But other than that, really, I'm not here to resort to bulls(censor) politics. I don't care really who's signing the paychecks, although if I see any iteration of Paul Heyman on the bottom line, I'm running for the hills. I'm here to make my mark in the most respected and storied fed around.

Maybe I'll care more when I get to know some folks around here. Maybe I won't. But whatever happens, happens.

I'm just around for the ride.

JA locks his car door, opens the back door, grabs his bag and then locks that door.

JA: Now, if you'll excuse me, I have a meeting.

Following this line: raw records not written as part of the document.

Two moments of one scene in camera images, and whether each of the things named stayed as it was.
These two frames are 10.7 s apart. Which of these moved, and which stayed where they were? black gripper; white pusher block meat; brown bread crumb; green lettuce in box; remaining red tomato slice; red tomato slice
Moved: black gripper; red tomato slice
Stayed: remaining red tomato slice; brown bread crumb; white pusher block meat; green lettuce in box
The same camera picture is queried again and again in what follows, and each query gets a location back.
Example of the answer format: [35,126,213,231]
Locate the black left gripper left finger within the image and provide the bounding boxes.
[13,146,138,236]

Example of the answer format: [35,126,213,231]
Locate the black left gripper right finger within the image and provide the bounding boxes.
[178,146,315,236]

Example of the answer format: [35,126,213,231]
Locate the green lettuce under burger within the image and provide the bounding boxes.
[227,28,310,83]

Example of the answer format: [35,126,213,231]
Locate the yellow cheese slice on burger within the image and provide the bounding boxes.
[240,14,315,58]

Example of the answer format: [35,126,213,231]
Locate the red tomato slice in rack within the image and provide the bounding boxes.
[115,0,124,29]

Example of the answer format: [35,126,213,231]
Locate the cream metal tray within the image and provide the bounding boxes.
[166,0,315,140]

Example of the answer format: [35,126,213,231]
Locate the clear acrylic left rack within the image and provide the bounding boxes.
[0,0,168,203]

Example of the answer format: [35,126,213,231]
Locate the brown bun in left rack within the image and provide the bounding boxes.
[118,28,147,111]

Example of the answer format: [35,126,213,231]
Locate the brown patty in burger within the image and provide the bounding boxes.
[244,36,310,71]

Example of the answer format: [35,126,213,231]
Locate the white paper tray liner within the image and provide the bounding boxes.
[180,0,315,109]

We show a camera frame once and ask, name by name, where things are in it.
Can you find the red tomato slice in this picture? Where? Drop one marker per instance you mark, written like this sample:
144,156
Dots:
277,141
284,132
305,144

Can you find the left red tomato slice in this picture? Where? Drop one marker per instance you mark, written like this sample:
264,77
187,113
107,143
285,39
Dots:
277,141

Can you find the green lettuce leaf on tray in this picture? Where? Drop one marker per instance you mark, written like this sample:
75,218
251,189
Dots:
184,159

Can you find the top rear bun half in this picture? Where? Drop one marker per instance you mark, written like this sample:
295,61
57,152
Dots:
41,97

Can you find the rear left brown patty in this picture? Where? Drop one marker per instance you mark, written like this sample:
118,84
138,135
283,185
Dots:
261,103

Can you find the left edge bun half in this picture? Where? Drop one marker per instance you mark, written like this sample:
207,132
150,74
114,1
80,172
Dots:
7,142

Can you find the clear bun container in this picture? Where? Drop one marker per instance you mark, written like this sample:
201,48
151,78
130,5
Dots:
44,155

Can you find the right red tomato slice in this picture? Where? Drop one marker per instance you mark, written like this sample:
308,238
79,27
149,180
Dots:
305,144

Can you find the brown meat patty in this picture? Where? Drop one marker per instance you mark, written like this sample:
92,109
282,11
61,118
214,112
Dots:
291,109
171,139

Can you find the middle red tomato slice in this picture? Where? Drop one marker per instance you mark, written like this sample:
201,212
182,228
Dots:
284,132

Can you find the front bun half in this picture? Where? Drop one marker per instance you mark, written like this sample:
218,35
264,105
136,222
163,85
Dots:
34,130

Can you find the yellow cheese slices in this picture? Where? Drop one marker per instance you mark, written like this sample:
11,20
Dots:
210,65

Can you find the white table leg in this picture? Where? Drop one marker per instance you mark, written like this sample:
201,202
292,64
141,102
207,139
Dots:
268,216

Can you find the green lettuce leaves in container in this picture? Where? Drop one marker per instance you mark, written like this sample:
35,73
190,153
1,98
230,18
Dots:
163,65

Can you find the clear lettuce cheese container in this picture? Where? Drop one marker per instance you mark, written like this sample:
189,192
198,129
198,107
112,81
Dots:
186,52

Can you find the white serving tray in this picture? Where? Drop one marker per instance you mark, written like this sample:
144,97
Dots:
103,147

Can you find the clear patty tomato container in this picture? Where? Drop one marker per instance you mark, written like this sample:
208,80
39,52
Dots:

JA walks towards the direction of the CS Complex as the scene fades to the CSWA logo.

Second Chances

As he walked towards the meeting, David Walter Smith really had no idea why he had been summoned.

Sure, he was an fWo superstar. One that had lost most of his matches since arriving in the federation proper. Losses to Shawn Stewart, Brand Frontier, and Sonny Silver dotted his resume, and despite giving it his all, Logic had come up on the short end of the stick all three times.

Thus, Logic was greatly surprised to have gotten the mail from CSWA headquarters, calling him here. By himself.

As a singles competitor, in the fWo, he was nothing special at all.

Perhaps they had seen him during Survivor IV?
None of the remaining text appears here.